Cette spécialiste londonienne soutient avec ardeur l’initiative de la Royal Society de Londres, soit l’Académie des sciences anglaise, qui a lancé le 19 octobre 2012 un appel à contributions, ouvrant ses bibliothèques et ses archives, pour gommer les déséquilibres paritaires de l’encyclopédie en ligne : actuellement, les thèmes à connotation féminine et sur l’histoire des femmes sont clairement sous-exploités. Des chercheurs sont appelés à enrichir les biographies de femmes voire à créer celles qui n’existent pas encore sur Wikipédia. Actuellement, environ 90% des contributeurs, anglophones comme francophones, sont des hommes, et près de 80% des donateurs sont masculins. Du côté des utilisateurs, les proportions sont moins déséquilibrées : en France, 68% des utilisateurs sont des hommes. Pourtant, le rapport homme/femme chez les internautes en général est de 51/49%.
Pour pallier à ces déséquilibres, un groupe de collaboratrices s’est créé sur Facebook, sous le nom de Wiki Women’s collaborative et dont la devise est « rassembler et célébrer les femmes qui éditent, et qui veulent apprendre à éditer au sein de Wikipédia. Femmes du monde entier, apportons notre savoir à Wikipedia ! ». Mais la responsable de Wikimédia France, Adrienne Alix, émet des réserves sur ce mode de fonctionnement : « Nous trouvions que leurs attaques étaient parfois de mauvaise foi, qu'elles surjouaient le machisme de Wikipédia pour expliquer le retrait de certains de leurs articles par exemple, qu'elles étaient trop dans le registre de la plainte. Je me suis toujours sentie peu à l’aise dans des réunions, des ateliers réservés aux femmes, avec des actions spécifiques envers elles. C’est tout de même paradoxal qu'au nom de l’égalité, on finisse par exclure l’un des deux sexes… »
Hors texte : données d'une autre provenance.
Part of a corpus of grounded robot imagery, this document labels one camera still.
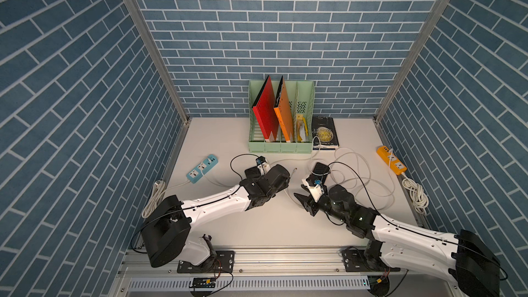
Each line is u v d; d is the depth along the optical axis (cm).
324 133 112
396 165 97
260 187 61
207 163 97
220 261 72
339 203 58
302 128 111
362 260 68
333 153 105
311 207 68
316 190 67
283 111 87
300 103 112
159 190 91
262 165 74
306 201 69
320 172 97
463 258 42
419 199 87
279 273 72
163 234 41
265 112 85
Quoiqu'il en soit le projet de la Royal Society a dans l’ensemble était bien accueilli au sein de la marque Wikipédia, Jon Davies, le directeur de Wikimédia au Royaume-Uni affirmant qu'il est tout à fait normal « de souligner les efforts et les percées des femmes dans la science, la technologie, les mathématiques et l'ingénierie ». Il a particulièrement souligné la personnalité d'Ada Lovelace, une mathématicienne du XIXe siècle, inventrice d’un ancêtre de l’ordinateur, et l’importance de son héritage à faire valoir. L’opération de la Royal Society s’achève jeudi 29 novembre et il faudra attendre quelques semaines avant de pouvoir analyser les résultats.